Mom’s in Oz right now.
They might get a divorce in the next year or so, I can’t see my mom wanting to “tough it out” for much longer. My dad’s been off work since May for “stress”, was supposed to go back this week but isn’t.
He’s just going to auctions and turning the house into a hoard stash. Can only park one car in the garage because it’s. Full. Of so much. Fucking. Shit.
He’s also not sleeping for shit which makes me suspect he could be on something, he forgets he leaves every light in the house on, and routinely just leaves windows and our sliding glass door open.

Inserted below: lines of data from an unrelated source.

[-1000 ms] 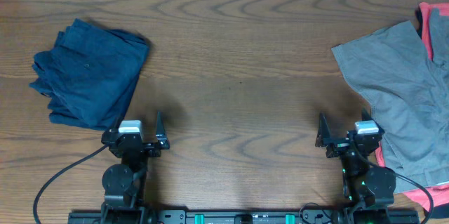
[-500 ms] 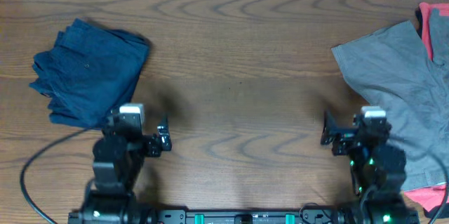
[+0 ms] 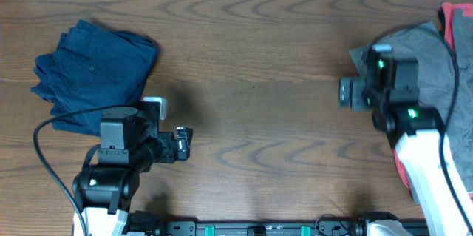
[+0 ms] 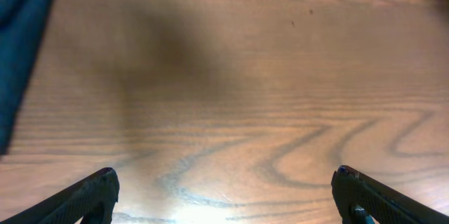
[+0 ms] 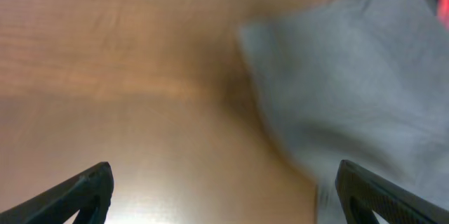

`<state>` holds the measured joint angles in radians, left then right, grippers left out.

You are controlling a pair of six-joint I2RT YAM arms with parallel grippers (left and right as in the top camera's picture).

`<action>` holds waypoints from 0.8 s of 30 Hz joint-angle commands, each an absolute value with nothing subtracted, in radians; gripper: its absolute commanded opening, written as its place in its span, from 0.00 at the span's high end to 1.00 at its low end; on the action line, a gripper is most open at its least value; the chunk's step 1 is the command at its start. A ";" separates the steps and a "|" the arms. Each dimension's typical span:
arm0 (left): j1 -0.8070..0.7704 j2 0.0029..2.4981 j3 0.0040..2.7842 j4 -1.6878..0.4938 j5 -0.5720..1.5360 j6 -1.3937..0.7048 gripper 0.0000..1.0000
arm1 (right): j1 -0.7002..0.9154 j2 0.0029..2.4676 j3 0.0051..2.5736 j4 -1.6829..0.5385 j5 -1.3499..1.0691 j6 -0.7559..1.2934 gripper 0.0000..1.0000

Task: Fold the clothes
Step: 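Reach the right gripper to the grey shorts on the red shirt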

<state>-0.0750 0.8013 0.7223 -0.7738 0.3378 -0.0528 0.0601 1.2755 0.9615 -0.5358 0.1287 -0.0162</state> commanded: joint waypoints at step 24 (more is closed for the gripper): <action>-0.080 0.816 0.744 -0.781 0.378 -0.058 0.02 | -0.096 1.779 0.987 -0.428 0.498 -0.091 0.23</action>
<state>-0.0750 0.8158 0.7223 -0.7815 0.3645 -0.0525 -0.0704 1.7630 0.9802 -0.4393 0.4549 -0.0921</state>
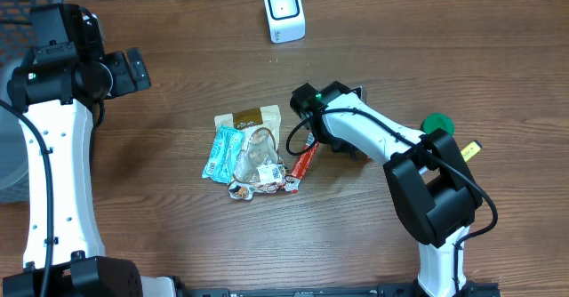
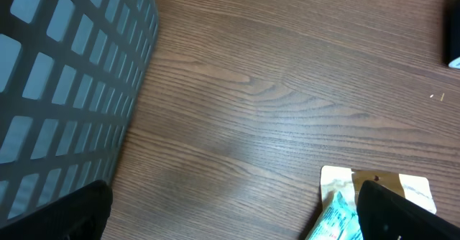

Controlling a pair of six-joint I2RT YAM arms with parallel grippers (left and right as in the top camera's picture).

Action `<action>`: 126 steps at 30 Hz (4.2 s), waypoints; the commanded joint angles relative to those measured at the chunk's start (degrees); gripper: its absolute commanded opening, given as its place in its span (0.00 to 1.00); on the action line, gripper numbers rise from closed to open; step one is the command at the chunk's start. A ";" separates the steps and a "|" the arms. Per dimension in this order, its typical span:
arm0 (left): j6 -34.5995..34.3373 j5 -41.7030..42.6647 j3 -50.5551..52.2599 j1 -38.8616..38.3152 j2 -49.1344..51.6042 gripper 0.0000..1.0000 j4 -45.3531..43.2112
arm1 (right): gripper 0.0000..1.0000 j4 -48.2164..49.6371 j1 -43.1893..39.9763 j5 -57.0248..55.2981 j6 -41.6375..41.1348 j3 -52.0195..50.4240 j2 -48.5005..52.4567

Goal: Scan the item barcode

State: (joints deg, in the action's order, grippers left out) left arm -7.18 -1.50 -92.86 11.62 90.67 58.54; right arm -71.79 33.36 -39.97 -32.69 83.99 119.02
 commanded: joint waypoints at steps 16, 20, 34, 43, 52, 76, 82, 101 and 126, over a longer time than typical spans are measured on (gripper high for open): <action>-0.74 0.46 -0.61 -0.39 0.42 1.00 -0.09 | 0.64 -1.81 -3.80 10.67 4.98 8.46 -3.80; -0.74 0.46 -0.61 -0.39 0.42 1.00 -0.09 | 0.64 -1.77 -8.46 21.33 8.26 8.17 -3.80; -0.74 0.46 -0.61 -0.39 0.42 1.00 -0.09 | 0.58 0.68 -14.95 32.15 11.98 5.75 -3.80; -0.74 0.46 -0.61 -0.39 0.42 1.00 -0.11 | 0.53 3.23 -14.97 32.13 11.98 3.50 -3.78; -0.74 0.46 -0.61 -0.39 0.42 1.00 -0.09 | 0.42 4.74 -14.97 32.13 11.98 1.95 -3.78; -0.74 0.46 -0.61 -0.39 0.42 1.00 -0.11 | 0.50 5.53 -15.02 32.15 11.96 1.88 -3.78; -0.74 0.46 -0.61 -0.39 0.42 1.00 -0.09 | 0.58 3.72 -15.02 33.57 11.89 1.86 -3.78; -0.74 0.46 -0.61 -0.39 0.42 1.00 -0.11 | 0.47 4.24 -15.02 37.53 11.72 1.84 -3.78; -0.74 0.46 -0.61 -0.39 0.42 1.00 -0.09 | 0.50 -6.27 -15.26 37.51 13.70 17.53 -4.04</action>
State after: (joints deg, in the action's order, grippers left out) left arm -7.18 -1.52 -92.84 11.62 90.67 58.54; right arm -76.55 18.37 -2.79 -19.46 96.97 117.36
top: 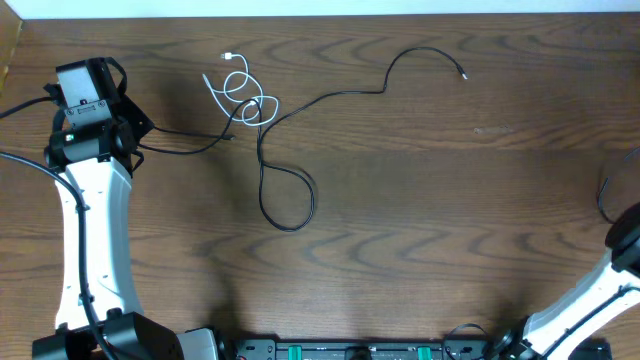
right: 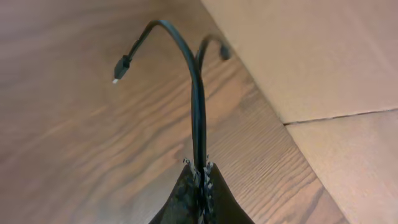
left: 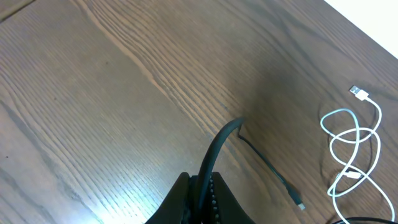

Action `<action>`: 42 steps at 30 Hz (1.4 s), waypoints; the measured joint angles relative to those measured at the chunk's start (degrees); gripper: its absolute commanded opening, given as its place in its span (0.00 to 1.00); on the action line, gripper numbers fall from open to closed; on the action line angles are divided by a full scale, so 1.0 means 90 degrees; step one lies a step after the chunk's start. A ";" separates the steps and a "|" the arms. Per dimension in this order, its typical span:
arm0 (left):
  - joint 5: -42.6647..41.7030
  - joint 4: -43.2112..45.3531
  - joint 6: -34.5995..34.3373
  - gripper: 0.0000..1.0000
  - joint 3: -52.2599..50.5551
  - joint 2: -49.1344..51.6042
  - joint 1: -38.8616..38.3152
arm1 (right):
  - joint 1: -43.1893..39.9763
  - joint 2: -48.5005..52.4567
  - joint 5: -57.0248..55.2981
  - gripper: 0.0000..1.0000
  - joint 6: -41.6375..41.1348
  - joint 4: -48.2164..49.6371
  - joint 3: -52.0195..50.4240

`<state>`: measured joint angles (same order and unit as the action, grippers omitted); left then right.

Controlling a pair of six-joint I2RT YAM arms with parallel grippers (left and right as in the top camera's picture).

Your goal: Untangle cables

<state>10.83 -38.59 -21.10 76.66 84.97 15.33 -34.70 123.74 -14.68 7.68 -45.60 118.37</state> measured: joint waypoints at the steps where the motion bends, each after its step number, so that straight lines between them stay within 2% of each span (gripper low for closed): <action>1: 0.0000 0.0000 0.0000 0.09 -0.0002 0.0000 0.0000 | 0.0000 0.0170 -0.0131 0.52 0.0044 0.0124 0.0000; 3: 0.0000 0.0002 0.0000 0.08 -0.0002 0.0000 0.0000 | 0.0000 0.0272 -0.0226 0.99 0.0044 0.0192 0.0000; 12: 0.0000 0.0002 0.0000 0.08 -0.0002 0.0000 0.0000 | 0.0002 0.0330 -0.0180 0.99 -0.0022 -0.0121 0.0000; 20: -0.0019 0.0002 0.0000 0.09 -0.0002 0.0000 0.0000 | 0.0262 -0.0177 0.1049 0.99 -0.0090 -0.1175 -0.0002; 22: -0.0078 0.0000 0.0000 0.09 0.0000 0.0000 0.0000 | 0.0427 -0.0508 0.1508 0.99 -0.0095 -0.1673 -0.0002; 23: -0.0146 0.0002 0.0000 0.09 0.0000 0.0000 0.0000 | 0.0517 -0.0668 0.1736 0.96 -0.0092 -0.1870 -0.0002; 28: -0.0238 0.0005 0.0000 0.09 -0.0002 0.0000 0.0000 | 0.0962 -0.0935 0.3011 0.96 -0.0131 -0.2599 0.0010; 33: -0.0425 0.0036 0.0019 0.08 -0.0002 0.0000 0.0000 | 0.1974 -0.0923 0.4022 0.97 -0.0131 -0.2715 -0.0007; 38: -0.0542 0.0206 0.0022 0.08 0.0000 0.0000 0.0000 | 0.3220 -0.0923 0.4325 0.98 -0.0131 -0.2628 -0.0010; 42: -0.0891 0.0600 0.0022 0.08 0.0000 0.0000 0.0000 | 0.4133 -0.0923 0.4413 0.99 -0.0134 -0.2132 -0.0012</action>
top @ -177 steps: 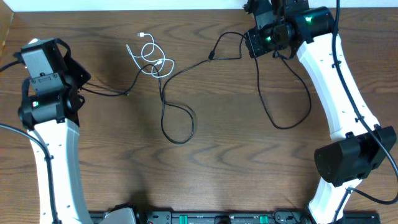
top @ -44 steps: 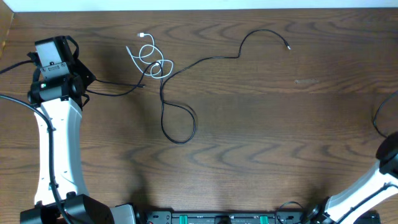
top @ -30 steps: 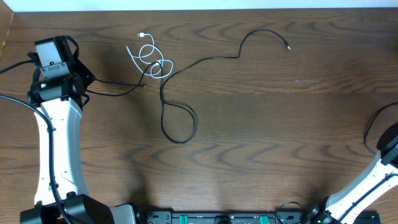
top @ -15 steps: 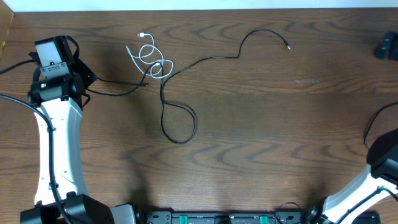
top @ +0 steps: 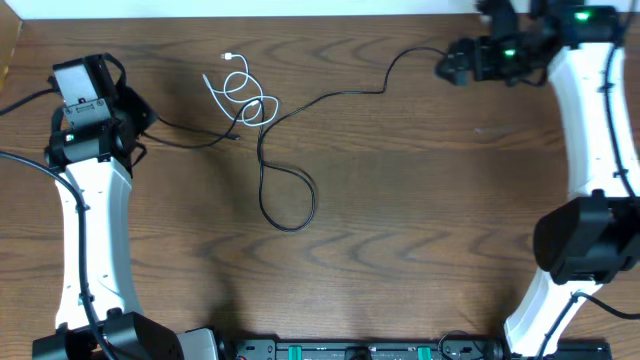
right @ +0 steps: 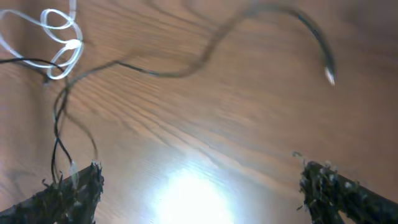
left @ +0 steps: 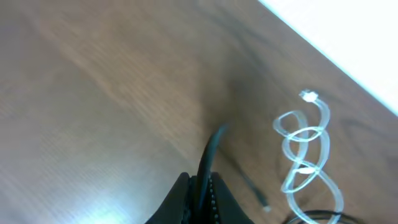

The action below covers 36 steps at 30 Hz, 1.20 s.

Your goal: Untangle cables

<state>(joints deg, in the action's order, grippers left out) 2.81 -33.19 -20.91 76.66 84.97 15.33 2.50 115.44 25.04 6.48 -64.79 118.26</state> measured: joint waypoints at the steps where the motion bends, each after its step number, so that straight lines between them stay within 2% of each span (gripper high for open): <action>1: -0.0175 0.0148 0.0007 0.08 0.0000 0.0000 0.0000 | 0.0238 0.0000 -0.0007 0.99 -0.0007 0.0231 -0.0005; 8: -0.1336 0.0580 0.0019 0.08 0.0051 -0.0265 0.0000 | 0.1467 0.0206 0.0070 0.99 -0.0284 0.1141 -0.0015; 17: -0.2642 0.1229 0.0017 0.08 0.0291 -0.1977 -0.0097 | 0.2006 0.0770 0.0078 0.96 -0.1008 0.2312 -0.0070; 25: -0.2963 0.2433 -0.0124 0.08 0.0311 -0.2540 -0.0610 | 0.2305 0.0777 0.0075 0.92 -0.1275 0.2501 -0.0070; 36: -0.2977 0.4216 -0.0393 0.08 0.0321 -0.2358 -0.1134 | 0.2528 0.0777 0.0279 0.84 -0.0930 0.2256 -0.0070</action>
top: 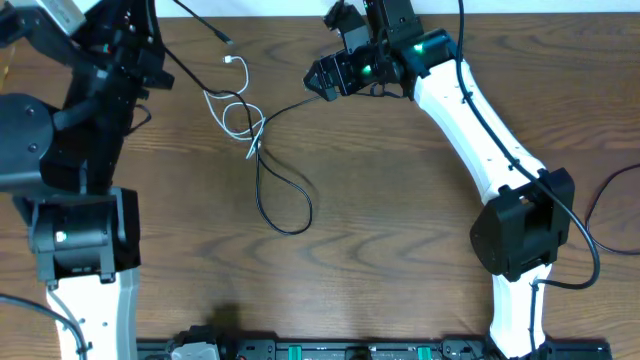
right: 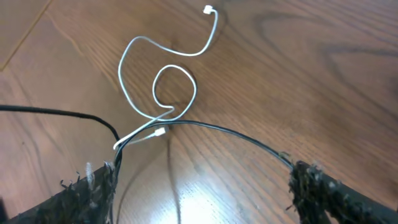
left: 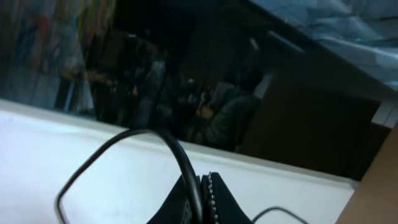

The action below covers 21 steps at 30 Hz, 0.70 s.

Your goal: Untangle cables

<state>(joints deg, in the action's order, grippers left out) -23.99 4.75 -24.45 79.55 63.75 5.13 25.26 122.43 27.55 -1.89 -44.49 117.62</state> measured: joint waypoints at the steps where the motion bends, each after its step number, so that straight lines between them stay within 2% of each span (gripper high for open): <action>1: 0.0041 0.0109 -0.0032 0.08 0.0000 0.0061 -0.0002 | 0.0010 0.0000 0.0056 0.84 0.0024 -0.0015 0.0000; 8: 0.0529 0.0078 -0.0121 0.08 0.0000 0.0442 -0.0005 | 0.0532 0.0172 0.0163 0.70 0.0034 0.0049 -0.0005; 11: 0.0746 -0.0226 -0.0121 0.08 0.0002 0.0561 -0.0005 | 0.1030 0.0418 0.0017 0.69 -0.0330 0.0449 -0.0007; 16: 0.1525 -0.1853 0.0039 0.08 0.0034 0.0554 0.0019 | 0.1416 0.0867 -0.0415 0.66 -0.1263 0.1156 -0.0010; 18: 0.2106 -0.2948 0.0083 0.08 0.0034 0.0495 0.0104 | 0.1401 0.1081 -0.0517 0.65 -0.1649 0.1375 -0.0015; 21: 0.2965 -0.3937 0.0112 0.08 0.0029 0.0457 0.0277 | 0.1343 0.1314 -0.0605 0.65 -0.2047 0.1552 -0.0027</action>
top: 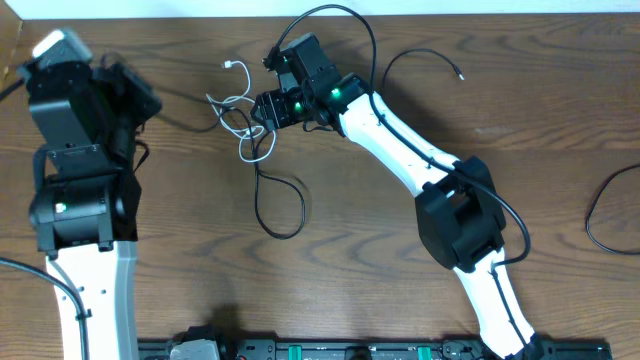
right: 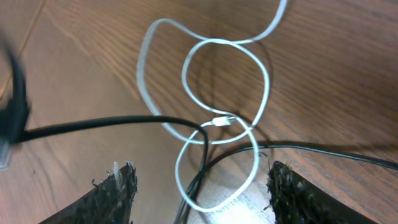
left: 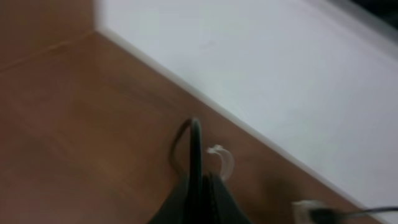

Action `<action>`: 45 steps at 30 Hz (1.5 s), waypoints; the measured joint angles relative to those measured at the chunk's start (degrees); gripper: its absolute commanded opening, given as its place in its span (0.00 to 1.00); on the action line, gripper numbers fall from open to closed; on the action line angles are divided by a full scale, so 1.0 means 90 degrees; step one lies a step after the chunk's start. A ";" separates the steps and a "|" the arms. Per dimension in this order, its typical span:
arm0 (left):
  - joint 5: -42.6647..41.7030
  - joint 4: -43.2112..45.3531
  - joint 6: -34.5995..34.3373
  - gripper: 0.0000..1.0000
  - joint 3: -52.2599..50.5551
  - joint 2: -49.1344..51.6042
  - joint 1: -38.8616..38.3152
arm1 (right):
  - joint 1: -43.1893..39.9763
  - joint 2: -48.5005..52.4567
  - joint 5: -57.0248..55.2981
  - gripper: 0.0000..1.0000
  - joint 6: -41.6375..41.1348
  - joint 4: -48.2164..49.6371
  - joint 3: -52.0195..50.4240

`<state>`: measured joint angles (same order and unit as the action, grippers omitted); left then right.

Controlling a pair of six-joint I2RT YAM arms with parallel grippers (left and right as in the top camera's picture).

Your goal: Untangle cables

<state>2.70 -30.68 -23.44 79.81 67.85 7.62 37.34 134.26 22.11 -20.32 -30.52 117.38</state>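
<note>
A thin white cable point(top: 236, 102) lies coiled at the table's far left-centre, crossed by a black cable point(top: 281, 206) that loops toward the front. My right gripper point(top: 264, 107) hovers over that tangle, open. In the right wrist view the white cable point(right: 219, 118) and the black cable point(right: 124, 124) lie between and ahead of the spread fingers point(right: 115, 193) of the right gripper point(right: 205, 199). My left gripper point(top: 138, 100) stands at the far left. In the left wrist view the left gripper point(left: 198, 182) is shut on the black cable point(left: 195, 140).
A black cable end point(top: 425, 58) lies at the back right of centre, past the right arm point(top: 400, 135). Another black cable point(top: 598, 212) curls at the right edge. The white wall point(left: 261, 74) borders the table's far edge.
My left arm has come down from its raised pose and its camera faces the table's far edge again. The open right gripper has moved left, from the black cable to over the white coil.
First my left gripper was shut on the black cable at the left, and the right was shut on another black cable off the right edge. Then the right stood open by the long cable's far end. Later it was further left with the left arm raised, and now over the tangle.
</note>
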 measured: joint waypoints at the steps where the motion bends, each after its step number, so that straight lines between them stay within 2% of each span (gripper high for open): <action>1: 0.0335 -0.0435 0.0017 0.08 0.0002 -0.0024 0.0083 | -0.0017 0.0095 -0.0017 0.65 -0.0129 0.0090 0.0000; 5: 0.1015 -0.1355 -0.0017 0.07 0.0005 -0.0041 0.0372 | -0.0015 0.0311 -0.0061 0.65 -0.0357 0.0255 -0.0002; 9: 0.1275 -0.1858 -0.0034 0.08 0.0005 -0.0046 0.0682 | -0.0015 0.0503 -0.0058 0.61 -0.0588 0.0243 -0.0005; 16: 0.1367 -0.2055 -0.0036 0.08 0.0005 -0.0049 0.0780 | 0.0070 0.0733 -0.0075 0.54 -0.1105 0.0134 -0.0019; 20: 0.1382 -0.2062 -0.0034 0.08 0.0005 -0.0049 0.0780 | 0.0180 0.0797 -0.0073 0.44 -0.1319 0.0090 -0.0019; 27: 0.1384 -0.2064 -0.0036 0.08 0.0005 -0.0046 0.0780 | 0.0296 0.0940 -0.0051 0.42 -0.1404 -0.0255 -0.0019; 29: 0.1384 -0.2062 -0.0036 0.08 0.0005 -0.0039 0.0780 | 0.0340 0.1001 -0.0027 0.38 -0.1418 -0.0243 -0.0019; 33: 0.1384 -0.2062 -0.0036 0.08 0.0005 -0.0010 0.0780 | 0.0355 0.1020 -0.0036 0.22 -0.1462 -0.0243 -0.0019; 36: 0.1384 -0.2052 -0.0036 0.08 0.0005 -0.0002 0.0780 | 0.0352 0.1054 -0.0061 0.01 -0.1481 -0.0245 -0.0019; 41: 0.1384 -0.2040 -0.0036 0.08 0.0005 -0.0002 0.0780 | 0.0350 0.1056 -0.0046 0.01 -0.1326 -0.0250 -0.0019; 45: 0.1384 -0.2035 -0.0058 0.08 0.0005 0.0056 0.0780 | 0.0282 0.0984 0.0435 0.01 -0.0646 -0.0571 -0.0019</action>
<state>15.16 -48.99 -23.97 79.85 68.36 14.63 39.88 143.11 26.02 -26.13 -35.66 117.21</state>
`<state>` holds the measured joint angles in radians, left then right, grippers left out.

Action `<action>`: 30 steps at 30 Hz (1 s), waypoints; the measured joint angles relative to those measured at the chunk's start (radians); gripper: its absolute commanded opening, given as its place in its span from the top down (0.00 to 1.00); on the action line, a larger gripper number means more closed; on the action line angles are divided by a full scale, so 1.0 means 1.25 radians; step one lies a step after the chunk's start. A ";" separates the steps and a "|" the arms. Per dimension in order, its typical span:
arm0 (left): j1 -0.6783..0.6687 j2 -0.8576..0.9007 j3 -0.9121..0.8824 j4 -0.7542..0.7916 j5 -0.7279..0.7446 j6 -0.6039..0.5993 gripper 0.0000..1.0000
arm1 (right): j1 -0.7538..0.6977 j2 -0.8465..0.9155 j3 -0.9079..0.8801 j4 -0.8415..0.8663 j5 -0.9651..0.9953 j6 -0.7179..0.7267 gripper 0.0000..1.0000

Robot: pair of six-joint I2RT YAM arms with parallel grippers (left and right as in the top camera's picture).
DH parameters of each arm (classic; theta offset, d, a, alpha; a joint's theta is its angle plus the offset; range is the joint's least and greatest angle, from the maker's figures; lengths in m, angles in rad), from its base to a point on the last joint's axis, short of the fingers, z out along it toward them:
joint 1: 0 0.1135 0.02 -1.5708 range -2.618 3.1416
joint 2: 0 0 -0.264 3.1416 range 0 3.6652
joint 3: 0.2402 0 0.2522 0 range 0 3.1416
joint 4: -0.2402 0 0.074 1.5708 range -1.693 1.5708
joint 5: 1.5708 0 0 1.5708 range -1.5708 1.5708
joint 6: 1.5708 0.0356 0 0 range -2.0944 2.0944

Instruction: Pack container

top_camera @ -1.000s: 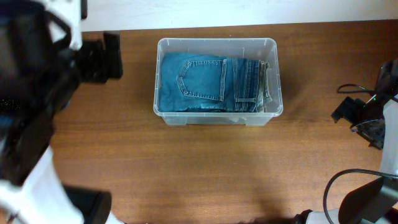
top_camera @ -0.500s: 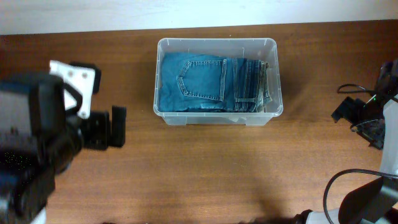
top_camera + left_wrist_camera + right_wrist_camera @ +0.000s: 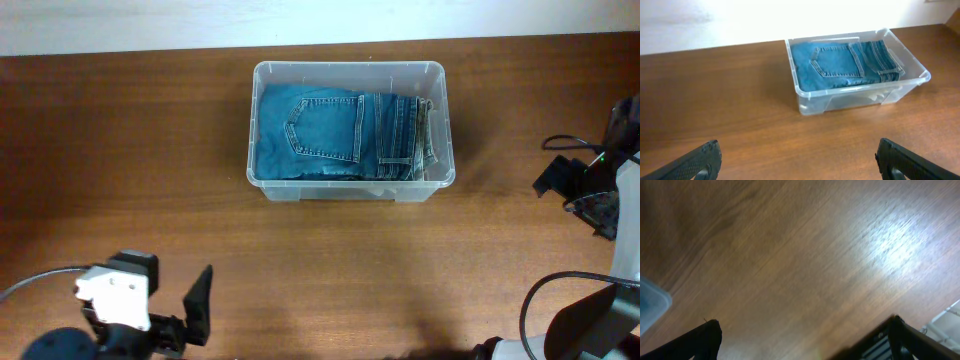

My mom deserves to be happy; she’s only getting older. I don’t know how to feel about my dad and his ‘condition’ right now. All my life this person told me ‘do as I say not as I do’ and was on me from a very young age to ‘not halfass things’. Now I’m picking up after him and worrying about coming home. Not for my safety, but just to see what state the house is in.
What really gets me though is all the shit. Stop bringing home all this fucking SHIT, I don’t give a fucking rats ass if the whole unit was “just a dollar” quit bringing this fucking worthless relic tier shit home.
I hope I don’t get as weird as him at that age, my fucking god.
God help me, but that’s his mom to the letter; thinking he has to do things for others when no one asks him, can’t pass up a “deal”, “well if I’m able to, why wouldn’ I?”
Can’t really bother my brother with this either, as he’s kind of made it clear “Oh well, sucks for you”, but at least he brought the ipad so I can videocall(skype?) with my mom and sister.
The conversation they had yesterday was kind of loud. I said my hello’s and all and then she wanted to talk to him.
No idea how much he’s slept since saturday, if at all.
Mom told me if it gets to a point, to go stay with him or my grandmother for a while.
Leaving for work in a little bit, be good.